» WHAT TO PRODUCE: Quote exactly the lines spanning from the top of the data below to the line that contains "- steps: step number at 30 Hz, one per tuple", including both.

» Extracted records:
--

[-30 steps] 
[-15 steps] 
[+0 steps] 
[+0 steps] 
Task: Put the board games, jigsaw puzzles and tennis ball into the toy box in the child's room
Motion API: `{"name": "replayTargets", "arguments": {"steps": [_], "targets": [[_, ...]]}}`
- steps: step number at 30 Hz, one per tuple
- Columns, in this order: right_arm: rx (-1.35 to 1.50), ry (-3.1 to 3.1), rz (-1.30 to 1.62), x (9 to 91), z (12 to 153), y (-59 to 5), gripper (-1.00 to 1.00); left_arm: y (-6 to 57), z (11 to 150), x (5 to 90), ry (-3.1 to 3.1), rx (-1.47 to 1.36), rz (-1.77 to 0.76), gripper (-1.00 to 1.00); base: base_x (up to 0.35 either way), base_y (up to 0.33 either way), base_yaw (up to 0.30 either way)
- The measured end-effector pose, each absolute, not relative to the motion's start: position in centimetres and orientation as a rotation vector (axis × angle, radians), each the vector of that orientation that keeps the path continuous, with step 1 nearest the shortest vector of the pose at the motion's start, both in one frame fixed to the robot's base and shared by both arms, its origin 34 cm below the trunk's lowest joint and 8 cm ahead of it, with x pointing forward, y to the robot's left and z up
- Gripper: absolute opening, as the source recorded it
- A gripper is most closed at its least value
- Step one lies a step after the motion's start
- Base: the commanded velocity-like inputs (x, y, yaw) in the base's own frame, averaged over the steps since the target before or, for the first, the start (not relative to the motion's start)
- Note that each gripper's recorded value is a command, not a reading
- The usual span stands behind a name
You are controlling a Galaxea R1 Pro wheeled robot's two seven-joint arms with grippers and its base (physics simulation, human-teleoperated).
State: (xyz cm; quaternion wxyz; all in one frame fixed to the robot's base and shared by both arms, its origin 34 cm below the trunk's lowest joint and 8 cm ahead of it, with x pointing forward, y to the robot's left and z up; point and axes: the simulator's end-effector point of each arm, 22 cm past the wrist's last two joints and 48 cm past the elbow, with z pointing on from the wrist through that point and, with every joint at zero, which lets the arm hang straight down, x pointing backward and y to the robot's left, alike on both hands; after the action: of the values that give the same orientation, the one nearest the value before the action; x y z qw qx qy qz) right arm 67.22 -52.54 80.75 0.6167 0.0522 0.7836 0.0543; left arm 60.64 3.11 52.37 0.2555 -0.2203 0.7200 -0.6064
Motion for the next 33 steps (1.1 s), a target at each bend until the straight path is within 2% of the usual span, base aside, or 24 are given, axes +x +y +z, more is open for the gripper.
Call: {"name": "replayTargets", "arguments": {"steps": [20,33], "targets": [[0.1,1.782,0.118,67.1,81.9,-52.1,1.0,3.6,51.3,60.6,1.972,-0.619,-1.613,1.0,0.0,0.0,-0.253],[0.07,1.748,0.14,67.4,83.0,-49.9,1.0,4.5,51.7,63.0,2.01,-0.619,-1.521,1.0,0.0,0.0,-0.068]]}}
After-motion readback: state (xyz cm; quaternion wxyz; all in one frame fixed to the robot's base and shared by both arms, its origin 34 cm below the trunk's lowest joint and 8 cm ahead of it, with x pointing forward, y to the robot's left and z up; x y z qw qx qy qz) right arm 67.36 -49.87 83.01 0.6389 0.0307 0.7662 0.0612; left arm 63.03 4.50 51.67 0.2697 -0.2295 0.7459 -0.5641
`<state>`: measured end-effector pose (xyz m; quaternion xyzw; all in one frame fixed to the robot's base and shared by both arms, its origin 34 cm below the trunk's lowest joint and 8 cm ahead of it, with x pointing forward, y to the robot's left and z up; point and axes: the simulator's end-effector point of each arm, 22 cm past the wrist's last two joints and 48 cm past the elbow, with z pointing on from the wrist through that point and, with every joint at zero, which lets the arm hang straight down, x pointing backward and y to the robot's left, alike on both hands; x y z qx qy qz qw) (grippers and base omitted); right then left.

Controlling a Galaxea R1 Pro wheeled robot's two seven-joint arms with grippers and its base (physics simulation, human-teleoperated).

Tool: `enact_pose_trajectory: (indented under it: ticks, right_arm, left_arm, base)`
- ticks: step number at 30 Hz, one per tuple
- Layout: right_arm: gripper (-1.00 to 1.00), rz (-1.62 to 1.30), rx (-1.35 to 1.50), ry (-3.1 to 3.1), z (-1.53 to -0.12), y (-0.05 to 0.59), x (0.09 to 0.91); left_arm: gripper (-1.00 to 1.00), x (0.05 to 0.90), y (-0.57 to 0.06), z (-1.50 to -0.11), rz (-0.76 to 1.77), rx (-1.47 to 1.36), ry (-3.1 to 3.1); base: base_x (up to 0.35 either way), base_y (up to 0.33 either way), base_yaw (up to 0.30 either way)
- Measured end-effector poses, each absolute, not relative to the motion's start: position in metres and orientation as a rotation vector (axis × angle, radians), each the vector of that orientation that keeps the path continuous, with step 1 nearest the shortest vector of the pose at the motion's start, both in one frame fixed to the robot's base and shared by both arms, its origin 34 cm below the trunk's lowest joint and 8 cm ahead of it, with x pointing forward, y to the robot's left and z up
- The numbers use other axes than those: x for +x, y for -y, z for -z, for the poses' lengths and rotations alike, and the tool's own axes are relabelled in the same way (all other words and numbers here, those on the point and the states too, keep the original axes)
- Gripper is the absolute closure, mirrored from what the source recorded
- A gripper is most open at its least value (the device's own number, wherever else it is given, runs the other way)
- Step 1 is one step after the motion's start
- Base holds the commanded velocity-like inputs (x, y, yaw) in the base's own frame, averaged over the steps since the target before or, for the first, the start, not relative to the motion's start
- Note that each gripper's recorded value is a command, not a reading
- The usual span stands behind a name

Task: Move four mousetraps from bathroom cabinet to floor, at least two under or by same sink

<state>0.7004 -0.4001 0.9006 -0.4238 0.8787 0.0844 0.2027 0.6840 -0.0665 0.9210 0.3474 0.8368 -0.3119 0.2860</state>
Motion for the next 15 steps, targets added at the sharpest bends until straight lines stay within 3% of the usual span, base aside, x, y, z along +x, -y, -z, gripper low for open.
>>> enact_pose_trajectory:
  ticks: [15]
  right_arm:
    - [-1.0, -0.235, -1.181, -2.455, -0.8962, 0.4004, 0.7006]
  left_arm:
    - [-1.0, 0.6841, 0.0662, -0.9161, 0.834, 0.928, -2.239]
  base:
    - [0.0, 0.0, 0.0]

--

» TASK ANSWER:
[-30 steps] 
[-15 steps] 
[+0 steps] 
[+0 steps] 
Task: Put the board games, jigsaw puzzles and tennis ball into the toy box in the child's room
Motion API: `{"name": "replayTargets", "arguments": {"steps": [_], "targets": [[_, ...]]}}`
- steps: step number at 30 Hz, one per tuple

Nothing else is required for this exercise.